De klerk keek onthutst tot haar op, zocht verbijsterd een passend antwoord, schudde tenslotte slechts zijn hoofd. Hij wist niet, wat hij ervan denken moest. Een tijdlang stonden
| |
| |
ze elkaar verlegen aan te zien; Anne-Marie, die begreep, dat ze voort moest gaan en uitleg geven, bekroop de twijfel hoe langer hoe meer. Angst, dat hij haar bedoelingen mocht misduiden, dreef een donkeren blos naar haar wangen; ze durfde hem niet aanzien en bracht hortend enkele zinnen uit, waarop ze met neergeslagen oogen en vliegenden adem zijn antwoord wachtte.
- Ik kon niet anders, zie je... Ik zag, hoe niemand u begreep, en... en u keek nooit meer, als ik... ik bedoel... ik had u graag wat...
- O ja, mompelde hij, evenals zij verlegen; maar toen bloeide plots een wijd verschiet voor hem open, dacht hij zijn grootsche toekomst nog niet geheel vernietigd, zijn droomen niet vergeefsch. De glans van het deftige notarishuis omgaf ook de kleine Anne-Marie en stond hem nader dan ooit. Bekoring van weelde en voornaamheid steeg hem naar het hoofd; hij keek in haar oogen, zag er een verwachten in opleven en opeens begon hij te lachen, geluidloos, onderdrukt, maar zegevierend.
Anne-Marie zag dien triomflach met ontzetting aan. Ze begreep er intuïtief de beweegreden van. Haar handen voor het gezicht slaand, begon ze te schreien en liep het kantoor uit. Verslagen, verward liep de klerk haar na. Volkomen onderworpen nu weer dadelijk, stamelde hij, bedrukt:
- Juffrouw!... Anne-Marie... Wat is er nou? Wat is er?

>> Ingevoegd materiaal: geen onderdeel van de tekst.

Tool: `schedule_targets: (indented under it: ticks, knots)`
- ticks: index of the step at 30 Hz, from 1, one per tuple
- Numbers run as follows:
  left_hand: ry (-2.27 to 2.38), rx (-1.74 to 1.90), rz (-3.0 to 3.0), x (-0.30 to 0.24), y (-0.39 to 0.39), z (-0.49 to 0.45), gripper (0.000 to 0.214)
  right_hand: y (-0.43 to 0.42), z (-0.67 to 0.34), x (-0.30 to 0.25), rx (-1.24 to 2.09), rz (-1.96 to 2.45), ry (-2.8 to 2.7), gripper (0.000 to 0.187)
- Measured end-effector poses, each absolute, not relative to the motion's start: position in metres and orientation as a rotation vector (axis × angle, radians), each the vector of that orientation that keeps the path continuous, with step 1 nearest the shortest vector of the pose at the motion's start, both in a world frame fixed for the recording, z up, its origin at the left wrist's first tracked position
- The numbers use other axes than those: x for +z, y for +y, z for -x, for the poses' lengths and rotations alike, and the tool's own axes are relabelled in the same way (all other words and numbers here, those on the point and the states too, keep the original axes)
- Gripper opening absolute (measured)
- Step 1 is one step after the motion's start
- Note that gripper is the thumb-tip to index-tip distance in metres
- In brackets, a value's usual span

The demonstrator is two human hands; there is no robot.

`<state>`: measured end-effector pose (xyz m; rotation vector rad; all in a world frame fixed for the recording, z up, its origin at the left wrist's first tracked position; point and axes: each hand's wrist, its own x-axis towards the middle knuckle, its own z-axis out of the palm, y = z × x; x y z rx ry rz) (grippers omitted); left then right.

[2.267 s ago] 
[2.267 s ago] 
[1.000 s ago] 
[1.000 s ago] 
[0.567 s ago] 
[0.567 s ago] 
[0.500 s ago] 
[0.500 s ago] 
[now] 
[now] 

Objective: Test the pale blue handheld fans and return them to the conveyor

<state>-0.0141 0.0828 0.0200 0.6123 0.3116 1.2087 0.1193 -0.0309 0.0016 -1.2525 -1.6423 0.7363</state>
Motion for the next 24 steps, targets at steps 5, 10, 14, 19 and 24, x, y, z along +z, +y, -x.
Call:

- Ga weg, o, ga weg. Er is niets. Ik heb me vergist. Ik... begrijp u niet.
Ze draaide zich om, sloeg de deur met een smak voor hem dicht. Uit het veld geslagen keek hij rond; niets begreep hij meer. Waartoe die kwelling, dit oprakelen zijner eerzucht, deze schijnbelofte van geluk! Ongevraagd kwam ze bij hem; mocht hij niet toegrijpen?
Toen borrelde een bittere verontwaardiging in hem op en in kokende drift smeet hij zijn boeken, zijn liniaal, potlood en penhouders de kamer door, stampte en keek verwilderd rond. Hij zag zijn pen in de vloer geprikt en een boek, dat uit den band lei, en holde weg, de kamer uit, de gang in, greep zijn jas, z'n hoed. De toorn was reeds bedaard en nog slechts bang, ontredderd, vluchtte hij weg uit het huis, dat hem smaadde.